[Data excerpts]
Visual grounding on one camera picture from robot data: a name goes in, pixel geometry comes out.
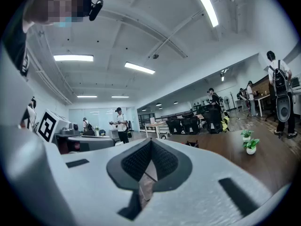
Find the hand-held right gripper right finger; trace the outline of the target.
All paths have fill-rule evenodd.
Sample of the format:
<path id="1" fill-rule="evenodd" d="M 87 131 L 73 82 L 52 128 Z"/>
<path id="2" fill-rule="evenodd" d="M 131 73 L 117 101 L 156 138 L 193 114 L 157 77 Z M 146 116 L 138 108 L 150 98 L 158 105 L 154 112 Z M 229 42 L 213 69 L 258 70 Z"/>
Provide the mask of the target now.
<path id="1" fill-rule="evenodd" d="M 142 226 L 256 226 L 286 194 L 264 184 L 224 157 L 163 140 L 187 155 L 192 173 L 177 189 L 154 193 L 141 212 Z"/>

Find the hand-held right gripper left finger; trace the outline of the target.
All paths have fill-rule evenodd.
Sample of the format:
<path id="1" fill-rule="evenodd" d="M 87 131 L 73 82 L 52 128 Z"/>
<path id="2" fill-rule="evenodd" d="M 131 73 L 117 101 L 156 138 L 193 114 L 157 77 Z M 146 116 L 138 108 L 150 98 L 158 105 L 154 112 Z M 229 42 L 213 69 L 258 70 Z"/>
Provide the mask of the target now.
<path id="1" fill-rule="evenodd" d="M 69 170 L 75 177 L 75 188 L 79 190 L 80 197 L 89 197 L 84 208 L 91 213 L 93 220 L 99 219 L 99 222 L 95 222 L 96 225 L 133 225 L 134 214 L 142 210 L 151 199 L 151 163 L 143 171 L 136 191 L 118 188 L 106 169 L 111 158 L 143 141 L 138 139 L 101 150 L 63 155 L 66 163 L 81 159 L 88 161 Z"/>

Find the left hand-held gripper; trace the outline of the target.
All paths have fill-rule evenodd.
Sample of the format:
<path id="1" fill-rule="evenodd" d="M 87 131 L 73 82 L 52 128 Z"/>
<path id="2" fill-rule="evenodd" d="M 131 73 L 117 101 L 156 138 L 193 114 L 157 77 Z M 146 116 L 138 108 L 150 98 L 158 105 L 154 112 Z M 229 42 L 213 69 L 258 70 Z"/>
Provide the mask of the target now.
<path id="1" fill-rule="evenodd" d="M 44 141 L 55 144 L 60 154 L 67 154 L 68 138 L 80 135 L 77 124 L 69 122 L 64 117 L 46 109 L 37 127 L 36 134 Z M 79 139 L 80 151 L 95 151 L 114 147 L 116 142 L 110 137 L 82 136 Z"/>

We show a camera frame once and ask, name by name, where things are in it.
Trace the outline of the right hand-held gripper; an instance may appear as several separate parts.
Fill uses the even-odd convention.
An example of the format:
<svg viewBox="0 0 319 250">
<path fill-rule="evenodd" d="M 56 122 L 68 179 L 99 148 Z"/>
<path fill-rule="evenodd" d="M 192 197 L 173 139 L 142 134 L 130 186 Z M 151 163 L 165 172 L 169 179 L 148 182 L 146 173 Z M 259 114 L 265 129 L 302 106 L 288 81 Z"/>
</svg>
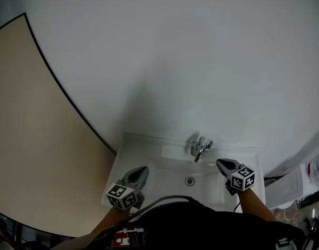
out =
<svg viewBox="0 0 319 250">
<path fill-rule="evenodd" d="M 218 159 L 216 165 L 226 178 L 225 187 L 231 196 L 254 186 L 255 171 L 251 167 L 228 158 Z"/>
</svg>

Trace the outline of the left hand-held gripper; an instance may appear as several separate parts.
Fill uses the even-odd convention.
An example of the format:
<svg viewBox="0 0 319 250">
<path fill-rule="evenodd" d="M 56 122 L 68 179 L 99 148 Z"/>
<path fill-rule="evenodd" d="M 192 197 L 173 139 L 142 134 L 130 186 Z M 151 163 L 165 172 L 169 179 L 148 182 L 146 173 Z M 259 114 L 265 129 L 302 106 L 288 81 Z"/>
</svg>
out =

Exercise details: When you copy the entries above, keep every word exactly and omit the images.

Answer section:
Visual grounding on one camera picture from robot data: a name goes in, pixel geometry comes out.
Find the hand-held right gripper right finger; trace the outline of the target.
All paths have fill-rule evenodd.
Sample of the format:
<path id="1" fill-rule="evenodd" d="M 87 131 L 73 82 L 52 128 Z"/>
<path id="2" fill-rule="evenodd" d="M 131 73 L 117 101 L 156 138 L 193 114 L 157 77 Z M 146 116 L 138 108 L 150 98 L 158 105 L 154 112 Z M 229 42 L 213 69 L 258 70 Z"/>
Provide the mask of the target now.
<path id="1" fill-rule="evenodd" d="M 142 226 L 256 226 L 286 194 L 264 184 L 224 157 L 163 140 L 187 155 L 192 173 L 177 189 L 154 193 L 141 212 Z"/>

Find the hand-held right gripper left finger; trace the outline of the target.
All paths have fill-rule evenodd.
Sample of the format:
<path id="1" fill-rule="evenodd" d="M 87 131 L 73 82 L 52 128 Z"/>
<path id="2" fill-rule="evenodd" d="M 131 73 L 117 101 L 156 138 L 193 114 L 157 77 Z M 146 116 L 138 108 L 150 98 L 158 105 L 154 112 Z M 229 42 L 213 69 L 258 70 Z"/>
Provide the mask of the target now.
<path id="1" fill-rule="evenodd" d="M 69 170 L 75 177 L 75 188 L 79 190 L 80 197 L 89 197 L 84 208 L 91 213 L 93 220 L 99 219 L 99 222 L 95 222 L 96 225 L 133 225 L 134 214 L 142 210 L 151 199 L 151 163 L 143 171 L 136 191 L 118 188 L 106 169 L 111 158 L 143 141 L 138 139 L 101 150 L 63 155 L 66 163 L 81 159 L 88 161 Z"/>

Find the left hand-held gripper; trace the outline of the target.
All paths have fill-rule evenodd.
Sample of the format:
<path id="1" fill-rule="evenodd" d="M 87 131 L 73 82 L 52 128 Z"/>
<path id="2" fill-rule="evenodd" d="M 131 73 L 117 101 L 156 138 L 193 114 L 157 77 Z M 146 116 L 138 108 L 150 98 L 158 105 L 154 112 Z M 229 42 L 213 69 L 258 70 Z"/>
Provide the mask of the target now.
<path id="1" fill-rule="evenodd" d="M 44 141 L 55 144 L 60 154 L 67 154 L 68 138 L 80 135 L 77 124 L 69 122 L 64 117 L 46 109 L 37 127 L 36 134 Z M 79 139 L 80 151 L 95 151 L 114 147 L 116 142 L 110 137 L 82 136 Z"/>

We show a camera frame once and ask, name by name, where things are in it.
Trace the outline of the right hand-held gripper; an instance may appear as several separate parts.
Fill uses the even-odd convention.
An example of the format:
<svg viewBox="0 0 319 250">
<path fill-rule="evenodd" d="M 56 122 L 68 179 L 99 148 Z"/>
<path fill-rule="evenodd" d="M 192 197 L 173 139 L 142 134 L 130 186 Z M 151 163 L 165 172 L 169 179 L 148 182 L 146 173 Z M 259 114 L 265 129 L 302 106 L 288 81 Z"/>
</svg>
out =
<svg viewBox="0 0 319 250">
<path fill-rule="evenodd" d="M 218 159 L 216 165 L 226 178 L 225 187 L 231 196 L 254 186 L 255 171 L 251 167 L 228 158 Z"/>
</svg>

Trace the outline of the left hand-held gripper; an instance may appear as several separate parts.
Fill uses the even-odd convention.
An example of the format:
<svg viewBox="0 0 319 250">
<path fill-rule="evenodd" d="M 56 122 L 68 179 L 99 148 Z"/>
<path fill-rule="evenodd" d="M 192 197 L 173 139 L 142 134 L 130 186 Z M 151 163 L 165 172 L 169 179 L 148 182 L 146 173 Z M 259 114 L 265 129 L 302 106 L 288 81 Z"/>
</svg>
out =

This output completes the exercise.